The Nova Scotia founder of a group that has been described as a U.S. militia movement was one of two people arrested Tuesday in connection with recent protests at the home of the province’s health chief.
The RCMP and Halifax Regional Police said in a press release on Wednesday that they have charged 36-year-old Jeremy Mitchell MacKenzie of Pictou, NS, and 31-year-old Morgan May Guptil of Cole Harbor, NS, with criminal harassment, harassment, harassing phone calls and intimidation of a health professional.
The charges come after three days of protests outside Fall River, NS, home of Dr. Robert Strang, who started Sunday. Strang also said people making fun called him until 6 p.m. 02.00 that morning.
The police said they arrested Mackenzie and Guperil at Pleasant Street in Woodside area in Dartmouth Tuesday evening, while the protests continued outside Strang’s home. When police informed the protesters that the couple had been arrested, they left.
MacKenzie and Guptil are due in Dartmouth Provincial Court on Wednesday.

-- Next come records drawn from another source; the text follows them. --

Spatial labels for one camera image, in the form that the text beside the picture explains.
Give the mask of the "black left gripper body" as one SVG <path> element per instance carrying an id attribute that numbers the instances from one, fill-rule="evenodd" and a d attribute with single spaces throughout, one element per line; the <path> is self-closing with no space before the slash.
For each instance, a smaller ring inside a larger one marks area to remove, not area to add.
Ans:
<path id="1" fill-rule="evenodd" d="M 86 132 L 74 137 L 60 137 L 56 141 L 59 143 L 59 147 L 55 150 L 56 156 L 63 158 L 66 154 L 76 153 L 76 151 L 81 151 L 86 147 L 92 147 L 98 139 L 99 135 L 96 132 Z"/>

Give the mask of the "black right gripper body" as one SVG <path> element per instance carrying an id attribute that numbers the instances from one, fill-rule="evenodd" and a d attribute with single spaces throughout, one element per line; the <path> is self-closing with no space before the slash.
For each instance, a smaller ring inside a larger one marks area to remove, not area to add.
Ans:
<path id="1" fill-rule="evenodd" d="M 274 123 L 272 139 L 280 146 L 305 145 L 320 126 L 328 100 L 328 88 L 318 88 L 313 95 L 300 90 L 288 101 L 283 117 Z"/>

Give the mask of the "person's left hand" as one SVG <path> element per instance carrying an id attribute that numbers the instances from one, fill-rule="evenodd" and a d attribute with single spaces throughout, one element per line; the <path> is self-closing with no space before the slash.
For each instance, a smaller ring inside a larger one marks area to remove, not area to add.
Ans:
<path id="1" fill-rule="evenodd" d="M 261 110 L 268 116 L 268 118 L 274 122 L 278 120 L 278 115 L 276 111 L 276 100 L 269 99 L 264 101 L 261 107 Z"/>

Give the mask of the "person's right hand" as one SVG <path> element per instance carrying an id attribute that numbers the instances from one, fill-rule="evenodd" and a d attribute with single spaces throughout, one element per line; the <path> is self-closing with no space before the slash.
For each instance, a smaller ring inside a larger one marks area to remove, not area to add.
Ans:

Diagolon a white nationalist movement, says prof
MacKenzie is the founder of Diagolon. Prof. University of New Brunswick David Hofmann, who studies extreme right-wing movements, told CBC News in February that the group’s goal is to establish a “diagonal” white nationalist state.
He said those who believe in the Diagolon movement say a civil war is needed to create a new state that will run diagonally from Alaska, through the provinces of western Canada, all the way south to Florida.
Earlier this year, the RCMP raided MacKenzie’s home and seized several firearms after a video was posted on social media showing MacKenzie pointing a gun at a man’s head.
Two of the four men in southern Alberta who are accused of conspiring to murder RCMP officers at the border blockades at Coutts, Alta., Last month have ties to Diagolon.
Houston speaks out against protests in Strang’s home
On Monday, Prime Minister Tim Houston stopped the protest activity in Strang’s home and suggested that steps be taken to stop future protests at the homes of government officials.
Last weekend’s protest is not the first to take place outside Strang’s home. In September, a small group protesting against public health restrictions protested outside Strang’s home. At the time, Houston approached them in a video telling them they were “going to grow up.”